▸ **Exercise objective**
Every line from the one containing "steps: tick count" to the one containing "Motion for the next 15" in the records below, both included, must be set down exactly, and no other line.

▸ **The data**
---+---

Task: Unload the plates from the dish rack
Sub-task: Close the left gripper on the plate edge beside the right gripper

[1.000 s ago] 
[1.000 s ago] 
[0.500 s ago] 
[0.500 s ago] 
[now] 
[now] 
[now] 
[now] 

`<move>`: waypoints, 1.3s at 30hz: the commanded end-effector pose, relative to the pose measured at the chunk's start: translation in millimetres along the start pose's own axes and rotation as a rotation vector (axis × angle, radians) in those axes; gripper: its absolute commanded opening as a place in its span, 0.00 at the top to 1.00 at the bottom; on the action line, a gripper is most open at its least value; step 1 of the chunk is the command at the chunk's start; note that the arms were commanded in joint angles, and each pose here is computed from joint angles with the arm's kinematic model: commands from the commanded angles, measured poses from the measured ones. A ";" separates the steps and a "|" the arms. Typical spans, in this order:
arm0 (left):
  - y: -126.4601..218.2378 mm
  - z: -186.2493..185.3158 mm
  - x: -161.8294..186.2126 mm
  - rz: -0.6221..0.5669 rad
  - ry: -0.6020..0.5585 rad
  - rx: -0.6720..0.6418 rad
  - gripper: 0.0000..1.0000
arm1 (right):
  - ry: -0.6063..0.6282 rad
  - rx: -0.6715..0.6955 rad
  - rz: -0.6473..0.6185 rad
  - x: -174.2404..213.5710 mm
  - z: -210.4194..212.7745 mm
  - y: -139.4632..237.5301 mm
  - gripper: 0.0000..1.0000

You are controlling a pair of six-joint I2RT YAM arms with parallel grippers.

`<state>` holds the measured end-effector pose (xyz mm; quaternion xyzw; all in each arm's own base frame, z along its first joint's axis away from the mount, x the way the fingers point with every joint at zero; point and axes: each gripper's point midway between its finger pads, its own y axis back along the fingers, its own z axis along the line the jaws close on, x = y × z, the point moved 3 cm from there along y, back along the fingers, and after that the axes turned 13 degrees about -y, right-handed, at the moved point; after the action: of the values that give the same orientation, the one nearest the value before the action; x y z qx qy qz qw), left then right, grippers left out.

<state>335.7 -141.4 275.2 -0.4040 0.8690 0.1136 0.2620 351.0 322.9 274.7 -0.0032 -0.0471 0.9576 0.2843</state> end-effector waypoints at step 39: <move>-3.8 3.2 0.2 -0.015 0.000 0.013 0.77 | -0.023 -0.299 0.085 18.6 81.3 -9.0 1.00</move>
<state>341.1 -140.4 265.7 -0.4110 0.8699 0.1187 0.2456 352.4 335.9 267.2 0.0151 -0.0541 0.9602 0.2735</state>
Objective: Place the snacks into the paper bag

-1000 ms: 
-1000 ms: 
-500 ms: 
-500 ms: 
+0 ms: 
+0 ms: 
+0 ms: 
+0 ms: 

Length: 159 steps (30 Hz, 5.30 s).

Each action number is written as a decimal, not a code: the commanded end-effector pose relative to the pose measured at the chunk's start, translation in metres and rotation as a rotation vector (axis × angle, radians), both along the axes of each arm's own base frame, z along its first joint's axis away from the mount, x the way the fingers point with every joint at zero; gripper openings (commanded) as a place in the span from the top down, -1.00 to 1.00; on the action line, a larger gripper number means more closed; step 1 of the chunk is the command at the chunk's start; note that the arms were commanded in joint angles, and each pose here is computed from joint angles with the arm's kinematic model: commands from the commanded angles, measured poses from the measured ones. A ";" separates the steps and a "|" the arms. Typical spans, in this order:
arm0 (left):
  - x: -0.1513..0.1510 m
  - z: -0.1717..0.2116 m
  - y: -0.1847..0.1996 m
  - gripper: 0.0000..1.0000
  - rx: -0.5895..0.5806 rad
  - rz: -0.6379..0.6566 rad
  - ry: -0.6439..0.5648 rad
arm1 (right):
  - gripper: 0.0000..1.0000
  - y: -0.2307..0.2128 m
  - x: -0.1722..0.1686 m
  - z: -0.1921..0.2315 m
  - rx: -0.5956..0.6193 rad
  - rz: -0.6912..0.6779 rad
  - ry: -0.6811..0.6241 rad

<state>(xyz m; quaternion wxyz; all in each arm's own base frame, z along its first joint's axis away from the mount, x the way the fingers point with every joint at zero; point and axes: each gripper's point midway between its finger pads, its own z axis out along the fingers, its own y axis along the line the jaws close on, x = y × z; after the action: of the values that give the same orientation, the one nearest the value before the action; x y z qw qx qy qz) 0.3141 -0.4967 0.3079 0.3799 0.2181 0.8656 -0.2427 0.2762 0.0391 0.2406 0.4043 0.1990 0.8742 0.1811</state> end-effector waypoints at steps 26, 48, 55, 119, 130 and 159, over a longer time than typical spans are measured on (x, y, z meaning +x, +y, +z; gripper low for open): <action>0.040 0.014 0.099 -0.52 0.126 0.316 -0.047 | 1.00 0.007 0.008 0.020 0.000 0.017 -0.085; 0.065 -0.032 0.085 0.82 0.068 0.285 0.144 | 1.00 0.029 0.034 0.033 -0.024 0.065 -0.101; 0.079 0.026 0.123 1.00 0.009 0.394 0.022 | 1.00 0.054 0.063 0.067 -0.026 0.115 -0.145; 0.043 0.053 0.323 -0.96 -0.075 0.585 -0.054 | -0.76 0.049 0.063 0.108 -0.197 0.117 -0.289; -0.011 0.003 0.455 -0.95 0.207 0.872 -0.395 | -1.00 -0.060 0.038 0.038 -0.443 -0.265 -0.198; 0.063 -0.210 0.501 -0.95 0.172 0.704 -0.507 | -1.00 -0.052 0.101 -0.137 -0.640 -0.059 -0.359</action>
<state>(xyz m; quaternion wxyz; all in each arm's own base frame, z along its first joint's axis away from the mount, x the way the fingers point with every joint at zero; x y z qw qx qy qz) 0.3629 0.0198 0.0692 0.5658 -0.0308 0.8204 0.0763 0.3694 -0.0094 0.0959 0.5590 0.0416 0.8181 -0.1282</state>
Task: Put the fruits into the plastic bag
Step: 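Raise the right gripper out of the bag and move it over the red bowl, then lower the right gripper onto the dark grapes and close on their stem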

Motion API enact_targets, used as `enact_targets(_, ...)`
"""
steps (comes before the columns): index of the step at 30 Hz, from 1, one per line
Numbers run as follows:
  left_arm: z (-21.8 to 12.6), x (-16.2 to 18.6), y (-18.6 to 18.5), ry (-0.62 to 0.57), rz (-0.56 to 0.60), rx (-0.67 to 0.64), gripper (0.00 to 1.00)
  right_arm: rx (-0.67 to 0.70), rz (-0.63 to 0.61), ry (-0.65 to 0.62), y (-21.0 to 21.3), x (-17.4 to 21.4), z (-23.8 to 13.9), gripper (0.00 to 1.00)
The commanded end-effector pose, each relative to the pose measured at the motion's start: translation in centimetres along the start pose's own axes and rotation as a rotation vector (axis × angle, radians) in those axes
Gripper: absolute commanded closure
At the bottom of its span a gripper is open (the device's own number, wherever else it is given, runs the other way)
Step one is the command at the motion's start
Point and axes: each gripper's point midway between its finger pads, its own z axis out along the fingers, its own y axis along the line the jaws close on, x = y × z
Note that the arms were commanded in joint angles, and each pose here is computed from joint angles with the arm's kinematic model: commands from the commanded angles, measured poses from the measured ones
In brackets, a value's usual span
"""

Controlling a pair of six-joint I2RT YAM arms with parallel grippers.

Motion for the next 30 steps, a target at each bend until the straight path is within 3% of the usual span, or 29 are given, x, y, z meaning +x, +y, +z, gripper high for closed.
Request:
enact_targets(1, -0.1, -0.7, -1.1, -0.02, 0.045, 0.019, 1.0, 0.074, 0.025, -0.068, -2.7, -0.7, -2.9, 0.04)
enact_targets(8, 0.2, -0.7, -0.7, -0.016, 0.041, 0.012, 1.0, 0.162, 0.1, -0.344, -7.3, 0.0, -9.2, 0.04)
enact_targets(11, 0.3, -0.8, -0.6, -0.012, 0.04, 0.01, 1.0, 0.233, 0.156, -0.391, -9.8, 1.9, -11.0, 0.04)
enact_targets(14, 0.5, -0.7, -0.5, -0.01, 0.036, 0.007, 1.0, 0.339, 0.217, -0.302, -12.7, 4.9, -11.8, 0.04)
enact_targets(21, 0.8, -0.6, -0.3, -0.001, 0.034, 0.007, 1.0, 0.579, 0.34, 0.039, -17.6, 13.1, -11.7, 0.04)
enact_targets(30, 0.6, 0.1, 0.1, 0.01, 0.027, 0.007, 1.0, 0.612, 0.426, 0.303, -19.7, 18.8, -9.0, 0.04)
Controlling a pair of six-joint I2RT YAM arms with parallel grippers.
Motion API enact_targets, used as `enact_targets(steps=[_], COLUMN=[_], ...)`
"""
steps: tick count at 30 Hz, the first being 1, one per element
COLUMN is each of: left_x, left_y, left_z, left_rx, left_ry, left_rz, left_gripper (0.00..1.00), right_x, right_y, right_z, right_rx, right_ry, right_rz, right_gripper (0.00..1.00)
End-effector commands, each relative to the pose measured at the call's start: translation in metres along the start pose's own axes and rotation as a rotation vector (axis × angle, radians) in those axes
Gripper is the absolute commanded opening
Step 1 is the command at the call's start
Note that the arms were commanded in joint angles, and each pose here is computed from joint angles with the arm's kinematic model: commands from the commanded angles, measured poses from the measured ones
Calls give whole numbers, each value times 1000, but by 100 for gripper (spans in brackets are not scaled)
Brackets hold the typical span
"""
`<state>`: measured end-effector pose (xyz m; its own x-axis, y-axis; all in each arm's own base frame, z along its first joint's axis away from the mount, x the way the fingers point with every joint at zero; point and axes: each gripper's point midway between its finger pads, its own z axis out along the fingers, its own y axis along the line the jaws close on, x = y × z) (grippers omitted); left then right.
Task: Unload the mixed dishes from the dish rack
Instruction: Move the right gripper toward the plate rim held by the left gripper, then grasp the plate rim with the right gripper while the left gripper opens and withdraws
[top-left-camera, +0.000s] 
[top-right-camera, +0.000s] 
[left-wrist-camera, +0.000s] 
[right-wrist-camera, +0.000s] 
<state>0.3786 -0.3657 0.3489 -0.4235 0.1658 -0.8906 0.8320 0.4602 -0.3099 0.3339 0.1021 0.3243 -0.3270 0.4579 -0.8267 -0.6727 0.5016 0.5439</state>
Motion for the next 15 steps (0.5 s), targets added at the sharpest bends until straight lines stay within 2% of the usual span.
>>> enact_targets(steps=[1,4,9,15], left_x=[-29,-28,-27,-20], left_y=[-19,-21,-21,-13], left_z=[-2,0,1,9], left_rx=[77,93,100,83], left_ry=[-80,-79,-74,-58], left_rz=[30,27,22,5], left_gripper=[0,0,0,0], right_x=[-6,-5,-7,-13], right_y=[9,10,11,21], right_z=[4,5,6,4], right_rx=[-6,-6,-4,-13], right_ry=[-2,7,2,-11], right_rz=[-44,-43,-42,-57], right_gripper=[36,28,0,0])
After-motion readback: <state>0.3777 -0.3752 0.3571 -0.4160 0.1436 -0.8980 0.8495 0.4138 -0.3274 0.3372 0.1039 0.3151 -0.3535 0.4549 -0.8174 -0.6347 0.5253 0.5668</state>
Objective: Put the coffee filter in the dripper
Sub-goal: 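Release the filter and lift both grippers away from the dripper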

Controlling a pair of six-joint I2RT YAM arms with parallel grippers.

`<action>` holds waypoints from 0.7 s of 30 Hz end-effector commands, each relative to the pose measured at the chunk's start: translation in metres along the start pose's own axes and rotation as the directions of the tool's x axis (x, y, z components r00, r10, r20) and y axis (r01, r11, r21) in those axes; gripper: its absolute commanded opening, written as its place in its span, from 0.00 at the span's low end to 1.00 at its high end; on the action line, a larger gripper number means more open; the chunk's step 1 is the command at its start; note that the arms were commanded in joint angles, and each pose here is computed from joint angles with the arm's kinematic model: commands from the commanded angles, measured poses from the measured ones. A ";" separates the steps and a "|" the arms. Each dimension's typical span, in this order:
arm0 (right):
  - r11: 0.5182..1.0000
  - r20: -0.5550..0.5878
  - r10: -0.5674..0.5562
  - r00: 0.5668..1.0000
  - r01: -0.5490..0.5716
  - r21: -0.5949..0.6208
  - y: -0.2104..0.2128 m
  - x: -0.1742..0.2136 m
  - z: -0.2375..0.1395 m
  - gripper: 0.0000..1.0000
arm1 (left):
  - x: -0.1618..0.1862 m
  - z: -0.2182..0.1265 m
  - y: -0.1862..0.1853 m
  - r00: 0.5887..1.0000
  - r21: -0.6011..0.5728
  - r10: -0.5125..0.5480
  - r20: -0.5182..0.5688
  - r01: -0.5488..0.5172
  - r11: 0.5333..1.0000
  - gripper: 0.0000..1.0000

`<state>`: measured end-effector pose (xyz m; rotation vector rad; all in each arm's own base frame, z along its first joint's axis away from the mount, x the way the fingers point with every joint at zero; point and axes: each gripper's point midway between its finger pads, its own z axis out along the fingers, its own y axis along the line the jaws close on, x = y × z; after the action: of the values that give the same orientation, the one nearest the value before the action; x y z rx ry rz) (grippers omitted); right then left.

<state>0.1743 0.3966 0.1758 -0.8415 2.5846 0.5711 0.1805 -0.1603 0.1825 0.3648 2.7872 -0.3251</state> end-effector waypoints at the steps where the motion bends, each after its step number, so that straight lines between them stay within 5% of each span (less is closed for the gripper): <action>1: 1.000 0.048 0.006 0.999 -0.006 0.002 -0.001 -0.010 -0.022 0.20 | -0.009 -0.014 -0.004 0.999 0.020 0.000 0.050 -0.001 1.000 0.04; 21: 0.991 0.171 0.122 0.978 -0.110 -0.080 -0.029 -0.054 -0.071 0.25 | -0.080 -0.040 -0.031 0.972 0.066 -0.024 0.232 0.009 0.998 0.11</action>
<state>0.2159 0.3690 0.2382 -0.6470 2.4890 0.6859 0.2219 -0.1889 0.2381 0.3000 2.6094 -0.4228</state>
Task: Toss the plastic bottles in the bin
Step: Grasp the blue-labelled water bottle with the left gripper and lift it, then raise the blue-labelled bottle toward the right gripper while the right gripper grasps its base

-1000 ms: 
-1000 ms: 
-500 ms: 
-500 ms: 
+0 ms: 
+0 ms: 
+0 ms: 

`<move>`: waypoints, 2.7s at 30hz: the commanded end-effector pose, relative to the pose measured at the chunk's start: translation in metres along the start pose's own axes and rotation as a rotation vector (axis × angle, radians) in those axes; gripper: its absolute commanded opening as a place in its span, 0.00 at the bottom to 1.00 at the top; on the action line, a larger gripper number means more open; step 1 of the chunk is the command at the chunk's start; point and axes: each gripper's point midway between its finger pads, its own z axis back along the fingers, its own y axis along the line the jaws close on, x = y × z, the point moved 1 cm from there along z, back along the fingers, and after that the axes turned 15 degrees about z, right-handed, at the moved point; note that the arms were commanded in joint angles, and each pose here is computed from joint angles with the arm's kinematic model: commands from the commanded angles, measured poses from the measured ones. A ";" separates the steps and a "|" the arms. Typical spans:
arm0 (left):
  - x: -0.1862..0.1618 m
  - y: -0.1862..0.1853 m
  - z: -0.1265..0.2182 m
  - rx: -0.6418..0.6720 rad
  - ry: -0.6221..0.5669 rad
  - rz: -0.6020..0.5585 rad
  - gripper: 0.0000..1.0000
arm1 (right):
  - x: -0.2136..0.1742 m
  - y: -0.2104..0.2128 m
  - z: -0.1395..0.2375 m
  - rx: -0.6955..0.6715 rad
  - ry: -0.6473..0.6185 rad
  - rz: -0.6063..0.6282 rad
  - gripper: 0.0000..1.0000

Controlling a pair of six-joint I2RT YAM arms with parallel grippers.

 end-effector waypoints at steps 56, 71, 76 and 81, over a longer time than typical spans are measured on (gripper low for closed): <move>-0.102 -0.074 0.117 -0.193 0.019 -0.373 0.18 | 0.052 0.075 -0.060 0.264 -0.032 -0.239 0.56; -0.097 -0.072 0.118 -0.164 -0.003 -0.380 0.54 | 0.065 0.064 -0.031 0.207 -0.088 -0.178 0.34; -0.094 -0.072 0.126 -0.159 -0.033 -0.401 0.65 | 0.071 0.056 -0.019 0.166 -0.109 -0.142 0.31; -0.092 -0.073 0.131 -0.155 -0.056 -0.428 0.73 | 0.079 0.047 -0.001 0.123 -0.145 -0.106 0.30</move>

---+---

▸ **Completed task**
steps: tick count at 30 Hz, the first being 1, one per element
COLUMN is each of: left_x, left_y, left_z, left_rx, left_ry, left_rz, left_gripper (0.00..1.00), right_x, right_y, right_z, right_rx, right_ry, right_rz, right_gripper (0.00..1.00)
End-effector commands, each relative to the pose measured at the call's start: translation in metres along the start pose's own axes and rotation as a rotation vector (axis × angle, radians) in those axes
Gripper is the absolute commanded opening
Step 1 is the command at the call's start
Note that the arms were commanded in joint angles, and each pose here is computed from joint angles with the arm's kinematic model: commands from the commanded angles, measured poses from the measured ones
Calls give whole numbers, each value times 1000, but by 100 for gripper (spans in brackets are not scaled)
Brackets hold the typical span
"""
`<state>`: measured end-effector pose (xyz m; its own x-axis, y-axis; all in each arm's own base frame, z along its first joint's axis away from the mount, x the way the fingers point with every joint at zero; point and axes: each gripper's point midway between its finger pads, its own z axis out along the fingers, its own y axis along the line the jaws close on, x = y × z) (grippers omitted); left then right.
Task: Unload the mixed dishes from the dish rack
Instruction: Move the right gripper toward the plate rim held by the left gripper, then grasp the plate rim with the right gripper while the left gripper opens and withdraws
[top-left-camera, +0.000s] 
[top-right-camera, +0.000s] 
[left-wrist-camera, +0.000s] 
[right-wrist-camera, +0.000s] 
<state>0.3786 -0.3657 0.3489 -0.4235 0.1658 -0.8906 0.8320 0.4602 -0.3099 0.3339 0.1021 0.3243 -0.3270 0.4579 -0.8267 -0.6727 0.5016 0.5439</state>
Motion for the next 15 steps (0.5 s), targets added at the sharpest bends until straight lines stay within 2% of the usual span.

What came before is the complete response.